__EXERCISE OBJECTIVE__. Reproduce the data exactly and drop any pictures it holds.

=====

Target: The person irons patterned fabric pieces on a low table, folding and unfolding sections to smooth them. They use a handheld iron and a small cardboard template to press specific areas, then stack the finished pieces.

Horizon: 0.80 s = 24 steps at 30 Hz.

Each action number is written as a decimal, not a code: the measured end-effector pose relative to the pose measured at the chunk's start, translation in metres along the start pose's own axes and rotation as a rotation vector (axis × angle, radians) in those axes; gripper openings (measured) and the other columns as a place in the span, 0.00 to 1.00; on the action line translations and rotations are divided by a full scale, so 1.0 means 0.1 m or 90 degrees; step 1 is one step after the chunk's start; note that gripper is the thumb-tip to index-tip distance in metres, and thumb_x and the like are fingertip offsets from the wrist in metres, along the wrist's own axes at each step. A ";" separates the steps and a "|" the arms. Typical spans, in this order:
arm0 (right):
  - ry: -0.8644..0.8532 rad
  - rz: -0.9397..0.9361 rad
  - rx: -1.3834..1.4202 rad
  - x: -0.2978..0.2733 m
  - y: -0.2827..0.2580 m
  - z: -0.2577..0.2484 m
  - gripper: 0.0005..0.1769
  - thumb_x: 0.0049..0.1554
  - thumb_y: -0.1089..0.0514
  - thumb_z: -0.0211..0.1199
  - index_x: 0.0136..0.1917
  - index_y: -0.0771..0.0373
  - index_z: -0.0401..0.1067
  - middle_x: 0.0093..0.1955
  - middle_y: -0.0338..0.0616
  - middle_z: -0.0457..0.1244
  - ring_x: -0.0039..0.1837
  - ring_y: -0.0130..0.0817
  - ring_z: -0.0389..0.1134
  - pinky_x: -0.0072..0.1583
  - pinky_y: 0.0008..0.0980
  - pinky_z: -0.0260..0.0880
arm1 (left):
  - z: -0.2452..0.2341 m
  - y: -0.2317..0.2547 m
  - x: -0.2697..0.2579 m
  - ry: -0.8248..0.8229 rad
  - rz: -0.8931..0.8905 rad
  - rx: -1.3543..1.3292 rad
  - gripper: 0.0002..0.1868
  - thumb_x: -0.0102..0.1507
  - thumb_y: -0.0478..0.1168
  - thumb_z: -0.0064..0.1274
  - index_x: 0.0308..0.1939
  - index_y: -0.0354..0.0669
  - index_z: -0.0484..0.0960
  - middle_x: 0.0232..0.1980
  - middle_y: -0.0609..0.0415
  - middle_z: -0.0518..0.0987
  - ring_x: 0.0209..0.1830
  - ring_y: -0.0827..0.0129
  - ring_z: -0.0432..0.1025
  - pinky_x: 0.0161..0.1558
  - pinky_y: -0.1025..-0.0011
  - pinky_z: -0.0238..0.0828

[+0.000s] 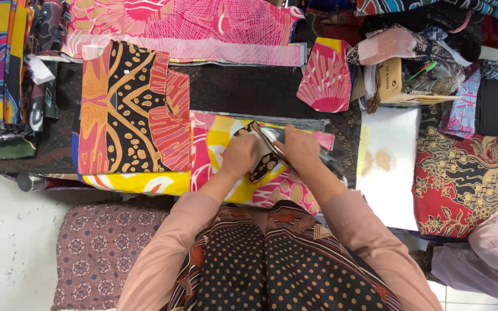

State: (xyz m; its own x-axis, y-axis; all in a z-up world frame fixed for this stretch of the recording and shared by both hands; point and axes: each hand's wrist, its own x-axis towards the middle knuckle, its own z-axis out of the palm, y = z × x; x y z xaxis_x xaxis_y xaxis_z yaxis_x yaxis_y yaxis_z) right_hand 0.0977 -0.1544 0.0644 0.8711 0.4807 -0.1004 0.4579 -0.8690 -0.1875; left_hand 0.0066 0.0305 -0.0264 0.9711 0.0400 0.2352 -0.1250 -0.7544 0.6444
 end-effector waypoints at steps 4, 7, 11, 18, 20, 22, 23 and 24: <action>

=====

__WRITTEN ANSWER__.
Target: The person irons patterned fabric pieces on a low table, folding and unfolding sections to smooth them. They use a handheld iron and a small cardboard template to press specific areas, then stack the finished pieces.

Horizon: 0.80 s = 24 steps at 30 Hz.

Each action number is written as a decimal, not a code: the measured end-effector pose relative to the pose measured at the chunk's start, translation in metres along the start pose's own axes and rotation as a rotation vector (axis × angle, radians) in those axes; gripper openings (measured) and the other columns as a place in the span, 0.00 to 1.00; on the action line translations and rotations are divided by a full scale, so 1.0 means 0.1 m or 90 degrees; step 1 is one step after the chunk's start; note that gripper is the thumb-tip to index-tip distance in metres, and thumb_x and the like are fingertip offsets from the wrist in metres, along the wrist's own axes at each step. A ";" separates the steps and a "|" the arms. Typical spans, in this order:
arm0 (right):
  - ry: -0.8644..0.8532 rad
  - rz: -0.9397..0.9361 rad
  - rx: -1.3834..1.4202 rad
  - x: -0.2978..0.2733 m
  - y: -0.2827..0.2580 m
  - z: -0.2577..0.2484 m
  - gripper: 0.0005..0.1769
  - thumb_x: 0.0049..0.1554
  - thumb_y: -0.1089..0.0514
  - thumb_z: -0.0211..0.1199
  - index_x: 0.0136..0.1917
  - index_y: -0.0771..0.0373
  - index_z: -0.0401..0.1067
  - middle_x: 0.0093..0.1955
  - middle_y: -0.0338..0.0616
  - middle_z: -0.0457..0.1244
  - ring_x: -0.0039..0.1837
  - ring_y: -0.0130..0.0817
  - ring_z: -0.0389..0.1134
  - pinky_x: -0.0072..0.1583
  - pinky_y: 0.0008..0.0980
  - pinky_z: -0.0260..0.0880
arm1 (left):
  - z: -0.2452..0.2341 m
  - y: -0.2317..0.2547 m
  - x: -0.2697..0.2579 m
  - ry: -0.8248..0.8229 rad
  - rz: -0.8931..0.8905 rad
  - rx: -1.3543..1.3292 rad
  - gripper: 0.0002..0.1868
  - thumb_x: -0.0102..0.1507
  - thumb_y: -0.0478..0.1168
  - thumb_z: -0.0064..0.1274
  - index_x: 0.0308..0.1939
  - index_y: -0.0354..0.0669
  - index_z: -0.0484..0.0960
  - middle_x: 0.0232..0.1980
  - middle_y: -0.0609..0.0415
  - middle_z: -0.0518..0.0987
  - ring_x: 0.0209..0.1830
  - ring_y: -0.0827..0.0129
  - ring_z: -0.0432..0.1025
  - pinky_x: 0.0161..0.1558
  - pinky_y: -0.1025..-0.0011
  - pinky_z: -0.0238..0.0828

[+0.000s] 

State: (xyz m; its own x-axis, y-axis; all in a z-up world frame fixed for this stretch of the recording and shared by both hands; point and axes: each hand's wrist, its own x-axis towards the middle knuckle, its own z-axis out of the palm, y = z × x; x y z xaxis_x xaxis_y xaxis_z yaxis_x yaxis_y yaxis_z) right_hand 0.0977 -0.1544 0.0644 0.8711 0.4807 -0.1004 0.4579 -0.8690 -0.1875; left_hand 0.0066 0.0305 -0.0264 0.9711 0.0400 0.2352 -0.1250 -0.7544 0.6444
 end-effector waypoints at steps 4, 7, 11, 18, 20, 22, 23 and 24: <action>

What the exercise asked for is complete.